DATA EXCERPT:
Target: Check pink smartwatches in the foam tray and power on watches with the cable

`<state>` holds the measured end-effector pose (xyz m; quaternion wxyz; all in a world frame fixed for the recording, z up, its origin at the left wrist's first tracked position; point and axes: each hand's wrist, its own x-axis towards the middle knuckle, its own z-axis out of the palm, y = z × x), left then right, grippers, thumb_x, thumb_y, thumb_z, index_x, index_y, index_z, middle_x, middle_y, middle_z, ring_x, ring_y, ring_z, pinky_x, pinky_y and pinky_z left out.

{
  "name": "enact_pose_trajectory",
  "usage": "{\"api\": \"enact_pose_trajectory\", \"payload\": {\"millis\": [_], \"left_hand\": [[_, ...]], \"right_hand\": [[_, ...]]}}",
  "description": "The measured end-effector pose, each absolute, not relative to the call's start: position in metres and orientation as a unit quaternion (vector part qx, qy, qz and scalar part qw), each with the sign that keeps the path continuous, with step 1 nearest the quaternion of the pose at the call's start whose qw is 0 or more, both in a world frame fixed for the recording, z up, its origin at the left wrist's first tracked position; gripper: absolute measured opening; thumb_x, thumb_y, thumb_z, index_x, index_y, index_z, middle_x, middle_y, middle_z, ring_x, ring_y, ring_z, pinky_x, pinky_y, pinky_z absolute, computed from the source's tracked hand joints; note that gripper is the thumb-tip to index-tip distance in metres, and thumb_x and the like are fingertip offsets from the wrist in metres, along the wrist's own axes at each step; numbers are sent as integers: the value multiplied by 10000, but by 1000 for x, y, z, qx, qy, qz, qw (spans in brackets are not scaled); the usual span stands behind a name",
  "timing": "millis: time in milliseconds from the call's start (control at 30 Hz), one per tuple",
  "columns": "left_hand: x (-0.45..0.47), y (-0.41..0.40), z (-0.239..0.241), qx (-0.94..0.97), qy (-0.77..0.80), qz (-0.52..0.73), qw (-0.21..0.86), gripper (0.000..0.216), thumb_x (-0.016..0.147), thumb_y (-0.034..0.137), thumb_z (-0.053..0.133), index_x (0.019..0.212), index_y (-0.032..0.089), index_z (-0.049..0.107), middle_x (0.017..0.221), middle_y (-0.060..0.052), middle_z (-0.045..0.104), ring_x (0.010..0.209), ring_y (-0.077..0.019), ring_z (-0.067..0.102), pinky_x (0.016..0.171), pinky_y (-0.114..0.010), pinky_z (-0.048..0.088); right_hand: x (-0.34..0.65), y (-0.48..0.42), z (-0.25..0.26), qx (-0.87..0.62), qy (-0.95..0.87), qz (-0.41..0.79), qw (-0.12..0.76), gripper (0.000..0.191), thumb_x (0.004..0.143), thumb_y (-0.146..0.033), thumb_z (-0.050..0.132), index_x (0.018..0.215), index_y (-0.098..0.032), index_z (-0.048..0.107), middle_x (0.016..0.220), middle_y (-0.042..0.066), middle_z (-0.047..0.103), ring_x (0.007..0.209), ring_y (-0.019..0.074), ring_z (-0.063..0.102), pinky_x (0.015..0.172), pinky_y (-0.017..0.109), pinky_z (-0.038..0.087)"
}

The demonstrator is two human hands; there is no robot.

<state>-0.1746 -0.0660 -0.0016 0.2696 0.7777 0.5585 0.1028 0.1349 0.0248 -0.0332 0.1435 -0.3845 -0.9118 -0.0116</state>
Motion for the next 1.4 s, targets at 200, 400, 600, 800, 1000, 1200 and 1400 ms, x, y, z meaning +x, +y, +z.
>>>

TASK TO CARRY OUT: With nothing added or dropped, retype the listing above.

RESULT OF THIS EXERCISE:
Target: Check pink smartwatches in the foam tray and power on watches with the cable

`<state>` holds the measured end-effector pose (xyz m; quaternion wxyz; all in a world frame fixed for the recording, z up, its origin at the left wrist's first tracked position; point and axes: each hand's wrist, its own x-axis towards the middle knuckle, its own z-axis out of the palm, y = z × x), left then right, grippers, thumb_x, thumb_y, thumb_z, index_x, index_y, index_z, middle_x, middle_y, middle_z, ring_x, ring_y, ring_z, pinky_x, pinky_y and pinky_z left out.

{
  "name": "enact_pose_trajectory",
  "usage": "{\"api\": \"enact_pose_trajectory\", \"payload\": {\"millis\": [_], \"left_hand\": [[_, ...]], \"right_hand\": [[_, ...]]}}",
  "description": "The measured end-effector pose, each absolute, not relative to the call's start: position in metres and orientation as a unit quaternion (vector part qx, qy, qz and scalar part qw), each with the sign that keeps the path continuous, with step 1 nearest the quaternion of the pose at the call's start whose qw is 0 or more, both in a world frame fixed for the recording, z up, its origin at the left wrist's first tracked position; gripper: absolute measured opening; thumb_x, thumb_y, thumb_z, index_x, index_y, index_z, middle_x, middle_y, middle_z, ring_x, ring_y, ring_z, pinky_x, pinky_y, pinky_z absolute, computed from the source's tracked hand joints; note that gripper is the thumb-tip to index-tip distance in metres, and thumb_x and the like are fingertip offsets from the wrist in metres, along the wrist's own axes at each step; numbers are sent as integers: the value multiplied by 10000, but by 1000 for x, y, z, qx, qy, qz, qw (spans in brackets are not scaled); the usual span stands behind a name",
  "timing": "millis: time in milliseconds from the call's start (control at 30 Hz), one per tuple",
  "columns": "left_hand: x (-0.45..0.47), y (-0.41..0.40), z (-0.239..0.241), qx (-0.94..0.97), qy (-0.77..0.80), qz (-0.52..0.73), qw (-0.21..0.86), gripper (0.000..0.216), thumb_x (-0.016..0.147), thumb_y (-0.034..0.137), thumb_z (-0.053..0.133), index_x (0.019..0.212), index_y (-0.032..0.089), index_z (-0.049..0.107), middle_x (0.017..0.221), middle_y (-0.060..0.052), middle_z (-0.045..0.104), ring_x (0.010..0.209), ring_y (-0.077..0.019), ring_z (-0.067..0.102), pinky_x (0.016..0.171), pinky_y (-0.114..0.010), pinky_z (-0.048..0.088); right_hand: x (-0.34..0.65), y (-0.48..0.42), z (-0.25..0.26), qx (-0.87..0.62), qy (-0.95..0.87), qz (-0.41..0.79), qw (-0.12..0.76), gripper (0.000..0.191), thumb_x (0.004..0.143), thumb_y (-0.146..0.033), thumb_z (-0.050..0.132), index_x (0.018..0.215), index_y (-0.098..0.032), index_z (-0.048..0.107), middle_x (0.016..0.220), middle_y (-0.042..0.066), middle_z (-0.047..0.103), ring_x (0.007..0.209), ring_y (-0.019..0.074), ring_z (-0.063..0.102), pinky_x (0.015..0.172), pinky_y (-0.017..0.109), pinky_z (-0.038..0.087)"
}

The demonstrator is two human hands; there is no robot.

<state>-0.1746 -0.0660 -0.0016 0.2696 0.7777 0.5585 0.1028 0.1349 0.0248 -0.0332 0.1435 -0.3845 -0.9118 -0.0116</state>
Motion for the next 1.4 s, targets at 200, 400, 600, 800, 1000, 1200 and 1400 ms, x, y, z meaning +x, +y, +z.
>>>

No further answer is expected.